TASK TO CARRY OUT
Return, word for word, only the lines of the data below that lie between the line with "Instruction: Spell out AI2" and the line with "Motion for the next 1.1", those two lines included.

RECORDED DATA

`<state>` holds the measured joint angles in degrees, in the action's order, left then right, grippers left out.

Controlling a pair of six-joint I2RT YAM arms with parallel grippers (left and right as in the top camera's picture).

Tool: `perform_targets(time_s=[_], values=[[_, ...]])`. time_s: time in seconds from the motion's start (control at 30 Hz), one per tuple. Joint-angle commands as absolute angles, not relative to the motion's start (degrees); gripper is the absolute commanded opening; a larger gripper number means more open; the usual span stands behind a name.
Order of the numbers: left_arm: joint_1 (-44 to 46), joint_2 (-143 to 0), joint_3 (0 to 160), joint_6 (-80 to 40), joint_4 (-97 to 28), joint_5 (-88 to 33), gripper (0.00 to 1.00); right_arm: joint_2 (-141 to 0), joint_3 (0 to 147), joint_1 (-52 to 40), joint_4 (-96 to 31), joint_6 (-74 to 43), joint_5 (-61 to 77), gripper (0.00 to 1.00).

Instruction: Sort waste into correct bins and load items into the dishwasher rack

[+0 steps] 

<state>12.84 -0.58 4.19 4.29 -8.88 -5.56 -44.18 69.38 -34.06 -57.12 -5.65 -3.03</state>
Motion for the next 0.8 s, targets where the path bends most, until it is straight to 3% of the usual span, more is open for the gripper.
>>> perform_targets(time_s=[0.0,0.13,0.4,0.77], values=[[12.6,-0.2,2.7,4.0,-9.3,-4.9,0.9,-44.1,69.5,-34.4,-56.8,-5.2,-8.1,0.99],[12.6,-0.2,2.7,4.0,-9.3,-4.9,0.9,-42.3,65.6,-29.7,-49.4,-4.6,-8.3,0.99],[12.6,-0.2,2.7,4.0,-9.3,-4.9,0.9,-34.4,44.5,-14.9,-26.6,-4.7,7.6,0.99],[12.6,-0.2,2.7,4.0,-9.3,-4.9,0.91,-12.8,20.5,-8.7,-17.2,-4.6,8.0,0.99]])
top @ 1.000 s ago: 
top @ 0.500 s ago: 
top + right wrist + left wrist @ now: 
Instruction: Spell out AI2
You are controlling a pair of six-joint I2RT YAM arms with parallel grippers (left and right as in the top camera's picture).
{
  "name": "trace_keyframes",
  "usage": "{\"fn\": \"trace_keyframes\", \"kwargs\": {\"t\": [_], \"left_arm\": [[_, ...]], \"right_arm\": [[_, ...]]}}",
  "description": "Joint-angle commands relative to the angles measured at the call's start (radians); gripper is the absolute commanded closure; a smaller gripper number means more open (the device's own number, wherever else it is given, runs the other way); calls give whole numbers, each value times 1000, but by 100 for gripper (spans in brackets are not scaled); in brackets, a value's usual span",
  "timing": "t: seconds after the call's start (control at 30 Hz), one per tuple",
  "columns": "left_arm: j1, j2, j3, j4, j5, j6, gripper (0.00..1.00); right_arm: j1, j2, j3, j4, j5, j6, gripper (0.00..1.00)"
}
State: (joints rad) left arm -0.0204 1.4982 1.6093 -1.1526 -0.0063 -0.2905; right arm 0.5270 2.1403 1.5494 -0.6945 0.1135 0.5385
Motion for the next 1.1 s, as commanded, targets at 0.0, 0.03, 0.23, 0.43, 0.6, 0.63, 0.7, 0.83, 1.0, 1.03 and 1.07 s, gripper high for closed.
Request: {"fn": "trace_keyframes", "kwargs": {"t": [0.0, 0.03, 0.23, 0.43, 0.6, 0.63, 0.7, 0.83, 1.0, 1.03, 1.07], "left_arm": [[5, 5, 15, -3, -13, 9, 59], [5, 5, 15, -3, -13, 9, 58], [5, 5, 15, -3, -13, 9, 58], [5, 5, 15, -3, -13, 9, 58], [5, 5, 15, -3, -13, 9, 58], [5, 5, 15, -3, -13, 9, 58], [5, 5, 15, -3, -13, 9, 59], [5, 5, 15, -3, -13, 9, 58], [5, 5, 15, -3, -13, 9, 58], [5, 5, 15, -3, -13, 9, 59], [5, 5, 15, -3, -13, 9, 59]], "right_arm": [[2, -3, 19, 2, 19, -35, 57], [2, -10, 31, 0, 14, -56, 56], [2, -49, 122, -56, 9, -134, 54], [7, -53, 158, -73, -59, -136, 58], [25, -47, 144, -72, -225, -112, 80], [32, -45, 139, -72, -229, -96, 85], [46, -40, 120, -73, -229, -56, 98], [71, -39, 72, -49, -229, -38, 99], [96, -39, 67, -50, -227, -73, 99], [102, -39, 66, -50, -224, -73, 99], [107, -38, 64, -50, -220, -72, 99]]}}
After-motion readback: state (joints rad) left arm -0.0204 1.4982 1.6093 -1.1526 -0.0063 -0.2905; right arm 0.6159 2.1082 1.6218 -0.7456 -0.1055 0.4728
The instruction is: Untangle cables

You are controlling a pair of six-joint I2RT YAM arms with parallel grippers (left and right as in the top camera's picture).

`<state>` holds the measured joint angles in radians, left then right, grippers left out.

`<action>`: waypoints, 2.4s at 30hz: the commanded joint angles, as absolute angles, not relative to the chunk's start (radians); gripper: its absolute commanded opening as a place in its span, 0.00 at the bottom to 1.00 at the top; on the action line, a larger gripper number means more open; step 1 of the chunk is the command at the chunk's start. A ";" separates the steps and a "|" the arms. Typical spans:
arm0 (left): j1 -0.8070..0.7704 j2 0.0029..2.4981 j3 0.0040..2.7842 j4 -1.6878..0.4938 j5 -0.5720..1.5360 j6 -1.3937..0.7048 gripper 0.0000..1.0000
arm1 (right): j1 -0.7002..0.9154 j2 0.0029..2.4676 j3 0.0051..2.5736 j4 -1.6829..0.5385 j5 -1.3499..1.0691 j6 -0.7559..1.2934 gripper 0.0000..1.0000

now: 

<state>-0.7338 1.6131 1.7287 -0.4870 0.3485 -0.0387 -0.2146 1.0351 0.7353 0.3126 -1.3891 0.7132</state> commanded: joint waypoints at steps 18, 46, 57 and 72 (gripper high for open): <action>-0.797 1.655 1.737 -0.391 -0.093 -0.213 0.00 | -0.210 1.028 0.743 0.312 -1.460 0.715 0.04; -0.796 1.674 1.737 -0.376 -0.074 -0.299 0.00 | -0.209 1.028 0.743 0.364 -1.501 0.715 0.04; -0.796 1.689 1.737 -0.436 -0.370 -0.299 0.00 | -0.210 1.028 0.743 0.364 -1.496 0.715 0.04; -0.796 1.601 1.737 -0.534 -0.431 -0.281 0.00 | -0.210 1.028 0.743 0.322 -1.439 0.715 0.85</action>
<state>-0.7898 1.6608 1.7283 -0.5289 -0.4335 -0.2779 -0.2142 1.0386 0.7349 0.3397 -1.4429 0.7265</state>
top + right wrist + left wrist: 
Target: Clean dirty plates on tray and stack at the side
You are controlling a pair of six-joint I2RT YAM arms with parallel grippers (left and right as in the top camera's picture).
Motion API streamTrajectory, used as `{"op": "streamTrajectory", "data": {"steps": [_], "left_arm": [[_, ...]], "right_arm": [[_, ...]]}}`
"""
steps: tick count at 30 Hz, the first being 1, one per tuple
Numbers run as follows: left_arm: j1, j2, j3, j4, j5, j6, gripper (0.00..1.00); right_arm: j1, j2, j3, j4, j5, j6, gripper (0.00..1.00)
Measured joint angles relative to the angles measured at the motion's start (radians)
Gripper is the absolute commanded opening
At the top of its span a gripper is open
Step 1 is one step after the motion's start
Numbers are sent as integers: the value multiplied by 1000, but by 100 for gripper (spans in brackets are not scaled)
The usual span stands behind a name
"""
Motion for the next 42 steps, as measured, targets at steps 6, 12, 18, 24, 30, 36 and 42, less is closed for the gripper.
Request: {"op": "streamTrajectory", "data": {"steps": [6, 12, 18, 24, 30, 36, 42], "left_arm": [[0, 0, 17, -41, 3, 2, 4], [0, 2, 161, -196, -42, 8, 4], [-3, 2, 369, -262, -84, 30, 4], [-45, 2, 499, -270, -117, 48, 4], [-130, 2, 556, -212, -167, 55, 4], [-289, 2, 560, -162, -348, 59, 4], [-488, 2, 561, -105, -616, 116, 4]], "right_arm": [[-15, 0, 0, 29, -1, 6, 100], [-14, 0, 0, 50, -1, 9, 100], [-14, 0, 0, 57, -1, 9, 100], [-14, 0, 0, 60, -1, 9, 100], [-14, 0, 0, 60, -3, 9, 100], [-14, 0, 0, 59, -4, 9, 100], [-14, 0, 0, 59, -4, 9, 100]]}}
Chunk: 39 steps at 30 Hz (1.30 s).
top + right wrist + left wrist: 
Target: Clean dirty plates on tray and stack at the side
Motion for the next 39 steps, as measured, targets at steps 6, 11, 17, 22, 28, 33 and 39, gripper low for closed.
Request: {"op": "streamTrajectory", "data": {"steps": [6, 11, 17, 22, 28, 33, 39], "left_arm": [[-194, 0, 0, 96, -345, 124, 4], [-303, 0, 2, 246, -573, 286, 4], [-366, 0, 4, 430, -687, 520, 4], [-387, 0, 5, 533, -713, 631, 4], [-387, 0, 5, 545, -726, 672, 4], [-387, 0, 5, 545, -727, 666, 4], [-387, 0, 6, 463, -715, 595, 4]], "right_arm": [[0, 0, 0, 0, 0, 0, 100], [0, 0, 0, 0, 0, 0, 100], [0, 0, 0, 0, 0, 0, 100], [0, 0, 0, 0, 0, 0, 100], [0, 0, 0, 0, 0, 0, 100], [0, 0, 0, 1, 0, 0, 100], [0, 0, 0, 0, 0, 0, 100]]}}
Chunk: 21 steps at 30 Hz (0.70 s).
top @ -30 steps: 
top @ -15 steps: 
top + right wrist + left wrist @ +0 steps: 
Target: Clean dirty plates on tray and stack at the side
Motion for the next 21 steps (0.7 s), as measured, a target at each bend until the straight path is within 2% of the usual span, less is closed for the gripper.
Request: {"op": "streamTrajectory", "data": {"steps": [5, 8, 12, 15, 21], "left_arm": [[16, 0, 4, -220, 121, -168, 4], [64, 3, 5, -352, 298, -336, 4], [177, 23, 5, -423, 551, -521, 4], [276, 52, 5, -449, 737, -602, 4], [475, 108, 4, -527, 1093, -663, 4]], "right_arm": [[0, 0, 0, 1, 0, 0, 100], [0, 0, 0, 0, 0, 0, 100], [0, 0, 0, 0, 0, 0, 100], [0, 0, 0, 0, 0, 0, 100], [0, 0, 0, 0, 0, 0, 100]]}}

WRITTEN REPLY
Instruction: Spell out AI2
You are controlling a pair of six-joint I2RT YAM arms with parallel grippers (left and right as in the top camera's picture).
{
  "name": "trace_keyframes",
  "usage": "{\"fn\": \"trace_keyframes\", \"kwargs\": {\"t\": [_], \"left_arm\": [[_, ...]], \"right_arm\": [[_, ...]]}}",
  "description": "Joint-angle commands relative to the angles measured at the call's start (radians); gripper is the absolute commanded closure; a smaller gripper number means more open (the device's own number, wherever else it is given, runs the other way); calls give whole numbers, each value times 1000, but by 100 for gripper (spans in brackets are not scaled); in brackets, a value's usual span",
  "timing": "t: seconds after the call's start (control at 30 Hz), one per tuple",
  "columns": "left_arm: j1, j2, j3, j4, j5, j6, gripper (0.00..1.00); right_arm: j1, j2, j3, j4, j5, j6, gripper (0.00..1.00)"
}
State: (joints rad) left arm -0.0204 1.4982 1.6093 -1.1526 -0.0063 -0.2905; right arm 0.5270 2.1403 1.5494 -0.6945 0.1135 0.5385
Motion for the next 1.1 s, as commanded, targets at 0.0, 0.03, 0.23, 0.43, 0.6, 0.63, 0.7, 0.83, 1.0, 1.03 and 1.07 s, gripper high for closed.

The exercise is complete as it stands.